» **What to work on**:
I need all the entries repeated exactly as written.

» **Data**:
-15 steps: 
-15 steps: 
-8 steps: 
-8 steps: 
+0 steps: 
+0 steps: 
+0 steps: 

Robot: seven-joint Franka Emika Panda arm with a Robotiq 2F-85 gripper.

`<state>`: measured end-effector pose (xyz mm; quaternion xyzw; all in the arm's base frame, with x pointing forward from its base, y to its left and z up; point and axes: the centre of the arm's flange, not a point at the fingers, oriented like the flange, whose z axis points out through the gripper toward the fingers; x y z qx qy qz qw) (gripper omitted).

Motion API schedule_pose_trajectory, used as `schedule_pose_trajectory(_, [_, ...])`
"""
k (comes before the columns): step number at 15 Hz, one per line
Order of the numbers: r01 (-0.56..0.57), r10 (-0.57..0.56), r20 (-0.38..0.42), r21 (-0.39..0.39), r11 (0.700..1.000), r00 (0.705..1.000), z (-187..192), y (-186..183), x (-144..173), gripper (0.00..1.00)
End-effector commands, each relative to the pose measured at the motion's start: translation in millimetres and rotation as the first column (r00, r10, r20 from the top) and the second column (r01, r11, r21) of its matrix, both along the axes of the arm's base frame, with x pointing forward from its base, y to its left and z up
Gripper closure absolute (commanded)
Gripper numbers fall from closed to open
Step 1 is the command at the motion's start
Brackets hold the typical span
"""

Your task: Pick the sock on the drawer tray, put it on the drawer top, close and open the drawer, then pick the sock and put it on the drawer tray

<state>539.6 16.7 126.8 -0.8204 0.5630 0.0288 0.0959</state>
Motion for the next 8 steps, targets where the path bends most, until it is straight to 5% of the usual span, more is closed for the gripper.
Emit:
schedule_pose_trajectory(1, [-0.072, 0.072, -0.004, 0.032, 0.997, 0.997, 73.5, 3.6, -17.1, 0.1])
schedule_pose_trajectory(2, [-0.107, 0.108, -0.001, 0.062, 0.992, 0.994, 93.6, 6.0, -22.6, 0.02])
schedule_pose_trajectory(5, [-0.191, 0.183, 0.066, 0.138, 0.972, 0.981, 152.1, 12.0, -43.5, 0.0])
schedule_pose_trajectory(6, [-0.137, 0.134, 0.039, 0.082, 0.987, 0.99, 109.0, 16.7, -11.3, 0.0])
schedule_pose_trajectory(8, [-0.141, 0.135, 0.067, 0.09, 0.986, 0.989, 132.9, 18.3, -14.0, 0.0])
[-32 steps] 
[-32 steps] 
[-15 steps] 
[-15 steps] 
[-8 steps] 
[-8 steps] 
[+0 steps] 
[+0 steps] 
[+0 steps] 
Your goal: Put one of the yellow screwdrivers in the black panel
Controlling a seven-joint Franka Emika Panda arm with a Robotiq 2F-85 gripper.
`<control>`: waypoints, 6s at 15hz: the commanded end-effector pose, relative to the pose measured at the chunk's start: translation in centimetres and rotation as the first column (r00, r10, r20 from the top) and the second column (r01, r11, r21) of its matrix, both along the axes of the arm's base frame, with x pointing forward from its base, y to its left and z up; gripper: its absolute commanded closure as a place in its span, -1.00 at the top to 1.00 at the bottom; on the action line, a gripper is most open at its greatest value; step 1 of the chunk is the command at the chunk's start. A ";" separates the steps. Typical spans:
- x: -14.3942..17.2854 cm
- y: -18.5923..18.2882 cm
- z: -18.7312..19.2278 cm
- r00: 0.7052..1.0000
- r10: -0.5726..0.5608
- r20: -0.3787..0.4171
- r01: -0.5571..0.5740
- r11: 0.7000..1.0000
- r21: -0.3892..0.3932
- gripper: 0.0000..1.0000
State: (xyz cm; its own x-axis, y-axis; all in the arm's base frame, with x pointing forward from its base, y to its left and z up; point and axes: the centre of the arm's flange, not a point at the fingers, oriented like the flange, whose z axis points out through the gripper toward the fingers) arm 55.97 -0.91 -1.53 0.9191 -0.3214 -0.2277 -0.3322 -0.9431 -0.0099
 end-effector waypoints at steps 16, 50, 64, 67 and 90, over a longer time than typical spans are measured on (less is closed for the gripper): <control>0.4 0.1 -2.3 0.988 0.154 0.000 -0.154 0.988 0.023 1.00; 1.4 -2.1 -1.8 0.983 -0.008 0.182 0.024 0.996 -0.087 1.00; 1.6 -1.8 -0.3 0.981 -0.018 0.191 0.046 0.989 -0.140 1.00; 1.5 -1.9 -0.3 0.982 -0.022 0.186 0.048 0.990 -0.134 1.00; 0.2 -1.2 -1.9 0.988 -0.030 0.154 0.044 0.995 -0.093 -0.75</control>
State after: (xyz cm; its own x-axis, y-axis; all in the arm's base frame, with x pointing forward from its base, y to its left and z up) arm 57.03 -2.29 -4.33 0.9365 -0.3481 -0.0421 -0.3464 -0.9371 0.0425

» **Response to the task**:
-15 steps: 
-15 steps: 
-8 steps: 
-8 steps: 
+0 steps: 
+0 steps: 
+0 steps: 

Robot: seven-joint Franka Emika Panda arm with a Robotiq 2F-85 gripper.

`<state>`: measured end-effector pose (xyz mm; quaternion xyzw; all in the arm's base frame, with x pointing forward from its base, y to its left and z up; point and axes: the centre of the arm's flange, not a point at the fingers, oriented like the flange, whose z axis points out through the gripper toward the fingers; x y z qx qy qz qw) (gripper omitted).

Motion API schedule_pose_trajectory, used as `schedule_pose_trajectory(_, [_, ...])`
"""
k (comes before the columns): step number at 15 Hz, one per line
Order of the numbers: r01 (-0.56..0.57), r10 (-0.57..0.56), r20 (-0.38..0.42), r21 (-0.39..0.39), r11 (0.700..1.000), r00 (0.705..1.000), z (-187..192), y (-186..183), x (-144..173), gripper (0.00..1.00)
End-effector commands, each relative to the pose measured at the motion's start: translation in millimetres and rotation as the first column (r00, r10, r20 from the top) and the second column (r01, r11, r21) of its matrix, both along the axes of the arm's base frame, with x pointing forward from its base, y to its left and z up
Gripper closure absolute (commanded)
Gripper numbers fall from closed to open
Step 1 is the command at the motion's start
Brackets hold the typical span
"""

Your task: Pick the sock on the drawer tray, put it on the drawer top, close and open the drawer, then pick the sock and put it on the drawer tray

<state>539.6 16.7 126.8 -0.8204 0.5630 0.0288 0.0959</state>
Motion for the next 8 steps, targets where the path bends most, until it is straight to 5% of the usual span, more is closed for the gripper.
Emit:
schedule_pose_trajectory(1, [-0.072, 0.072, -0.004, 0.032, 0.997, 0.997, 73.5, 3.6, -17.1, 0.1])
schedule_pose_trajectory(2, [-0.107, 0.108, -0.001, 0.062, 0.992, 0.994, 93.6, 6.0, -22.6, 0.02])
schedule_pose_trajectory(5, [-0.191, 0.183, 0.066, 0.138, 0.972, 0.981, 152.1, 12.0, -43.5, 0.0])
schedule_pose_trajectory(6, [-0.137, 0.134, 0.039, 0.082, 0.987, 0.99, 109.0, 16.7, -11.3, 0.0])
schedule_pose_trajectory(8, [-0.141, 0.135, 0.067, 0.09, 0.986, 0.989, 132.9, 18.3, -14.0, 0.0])
[-32 steps] 
[-32 steps] 
[-15 steps] 
[-15 steps] 
[-8 steps] 
[-8 steps] 
[+0 steps] 
[+0 steps] 
[+0 steps] 
Your goal: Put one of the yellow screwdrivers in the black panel
Controlling a seven-joint Franka Emika Panda arm with a Robotiq 2F-85 gripper.
`<control>`: waypoints, 6s at 15hz: the commanded end-effector pose, relative to the pose measured at the chunk's start: translation in centimetres and rotation as the first column (r00, r10, r20 from the top) and the second column (r01, r11, r21) of its matrix, both along the axes of the arm's base frame, with x pointing forward from its base, y to its left and z up; gripper: its absolute commanded closure as a place in its span, -1.00 at the top to 1.00 at the bottom; on the action line, a gripper is most open at its greatest value; step 1 of the chunk is the command at the chunk's start. A ";" separates the steps. Typical spans:
- x: -14.3942..17.2854 cm
- y: -18.5923..18.2882 cm
- z: -18.7312..19.2278 cm
- r00: 0.7052..1.0000
- r10: -0.5726..0.5608
- r20: -0.3787..0.4171
- r01: -0.5571..0.5740
- r11: 0.7000..1.0000
- r21: -0.3892..0.3932
- gripper: 0.0000..1.0000
State: (xyz cm; its own x-axis, y-axis; all in the arm's base frame, with x pointing forward from its base, y to its left and z up; point and axes: the centre of the arm's flange, not a point at the fingers, oriented like the flange, whose z axis points out through the gripper toward the fingers) arm 55.97 -0.91 -1.53 0.9191 -0.3214 -0.2277 -0.3322 -0.9431 -0.0099
 end-effector waypoints at steps 16, 50, 64, 67 and 90, over a longer time than typical spans are measured on (less is closed for the gripper): <control>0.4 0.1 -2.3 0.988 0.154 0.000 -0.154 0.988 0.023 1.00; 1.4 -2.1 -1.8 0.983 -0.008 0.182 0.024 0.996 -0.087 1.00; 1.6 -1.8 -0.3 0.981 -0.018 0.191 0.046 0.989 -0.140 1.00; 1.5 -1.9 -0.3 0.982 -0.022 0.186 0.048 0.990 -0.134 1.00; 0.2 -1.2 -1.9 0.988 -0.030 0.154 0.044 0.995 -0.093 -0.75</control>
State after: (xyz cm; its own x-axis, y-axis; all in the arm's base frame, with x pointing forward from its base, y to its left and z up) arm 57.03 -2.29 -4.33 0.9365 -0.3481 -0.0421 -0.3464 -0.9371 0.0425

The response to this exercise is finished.